The reason for this seems to depend on the exact configuration of a server, the version of the HP agents, and the actual event itself. If there is an event, such as a power supply failing, the log is populated and SCOM creates an event saying “Power Supply #1 degraded.”. When that power supply is replaced, it won’t necessarily auto-resolve the event, because instead of seeing “Power Supply #1 Healthy”, the HP agents might instead log “Power Supply (Serial number: FD30401104-P) Inserted into Bay #0″. The monitor isn’t looking for that, and so it isn’t aware that that is the corresponding ‘good’ event, and the event stays open.

So theoretically you could replace a failing piece of hardware, such as a Power Supply, which doesn’t auto-resolve and then in the future have that same PSU die, which won’t cause a new alert and literally leave you ‘powerless’ to know what is going on.

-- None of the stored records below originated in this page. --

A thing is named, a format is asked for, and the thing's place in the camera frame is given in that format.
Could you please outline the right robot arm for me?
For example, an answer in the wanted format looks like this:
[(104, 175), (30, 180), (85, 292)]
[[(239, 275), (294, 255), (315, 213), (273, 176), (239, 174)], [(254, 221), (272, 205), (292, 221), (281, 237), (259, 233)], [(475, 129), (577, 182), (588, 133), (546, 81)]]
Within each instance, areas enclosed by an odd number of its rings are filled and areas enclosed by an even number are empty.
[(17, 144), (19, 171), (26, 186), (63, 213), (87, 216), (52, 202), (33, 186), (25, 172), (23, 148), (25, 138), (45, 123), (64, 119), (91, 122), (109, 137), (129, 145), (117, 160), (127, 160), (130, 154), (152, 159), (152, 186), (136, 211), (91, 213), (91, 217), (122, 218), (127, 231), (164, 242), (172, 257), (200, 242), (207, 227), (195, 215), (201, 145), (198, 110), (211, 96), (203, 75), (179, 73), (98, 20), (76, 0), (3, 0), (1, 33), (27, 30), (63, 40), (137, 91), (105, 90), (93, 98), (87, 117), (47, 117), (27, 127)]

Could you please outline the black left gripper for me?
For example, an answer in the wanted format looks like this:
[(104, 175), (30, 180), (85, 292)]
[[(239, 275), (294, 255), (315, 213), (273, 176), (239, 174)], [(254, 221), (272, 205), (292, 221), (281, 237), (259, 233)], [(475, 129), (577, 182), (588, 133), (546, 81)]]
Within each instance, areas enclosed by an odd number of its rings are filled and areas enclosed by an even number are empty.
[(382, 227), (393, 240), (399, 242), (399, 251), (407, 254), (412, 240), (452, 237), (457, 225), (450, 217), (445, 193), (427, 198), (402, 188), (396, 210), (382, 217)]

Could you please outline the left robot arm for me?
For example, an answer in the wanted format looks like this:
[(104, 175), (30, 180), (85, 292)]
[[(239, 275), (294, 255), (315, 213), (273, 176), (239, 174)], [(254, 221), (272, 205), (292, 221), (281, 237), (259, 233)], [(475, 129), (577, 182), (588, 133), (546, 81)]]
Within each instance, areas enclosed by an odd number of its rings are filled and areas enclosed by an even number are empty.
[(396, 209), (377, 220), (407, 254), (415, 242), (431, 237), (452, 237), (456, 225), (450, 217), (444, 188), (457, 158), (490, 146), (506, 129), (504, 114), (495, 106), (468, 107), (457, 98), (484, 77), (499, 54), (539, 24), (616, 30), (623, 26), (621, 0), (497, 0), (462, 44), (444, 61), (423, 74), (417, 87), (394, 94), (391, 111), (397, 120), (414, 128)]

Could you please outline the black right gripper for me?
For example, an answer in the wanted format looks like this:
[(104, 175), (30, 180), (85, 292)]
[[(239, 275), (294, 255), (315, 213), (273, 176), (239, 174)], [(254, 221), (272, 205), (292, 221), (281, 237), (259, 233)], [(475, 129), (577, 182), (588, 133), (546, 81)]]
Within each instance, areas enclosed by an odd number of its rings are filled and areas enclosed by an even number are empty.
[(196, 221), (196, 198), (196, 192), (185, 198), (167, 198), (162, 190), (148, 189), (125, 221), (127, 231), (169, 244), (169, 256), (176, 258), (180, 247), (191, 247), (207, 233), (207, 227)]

Now, in a normal deployment of OpsMgr this isn’t to large of a concern. There are always eyes on the console or emails being sent. Someone will see it, fix it, then ensure the event is closed.

The current situation I’m in, however, doesn’t work this way. SCOM is being used consoleless to monitor a group of monitoring tools. Essentially it’s here to keep ‘them’ honest, and to ensure there’s another level of defense to protect us and let us know when a failure has occurred.

Because of this, those slight discrepancies in the HP agents and the HP management pack aren’t acceptable. But OpsMgr really doesn’t have a way of being run without anyone paying attention to it - or does it?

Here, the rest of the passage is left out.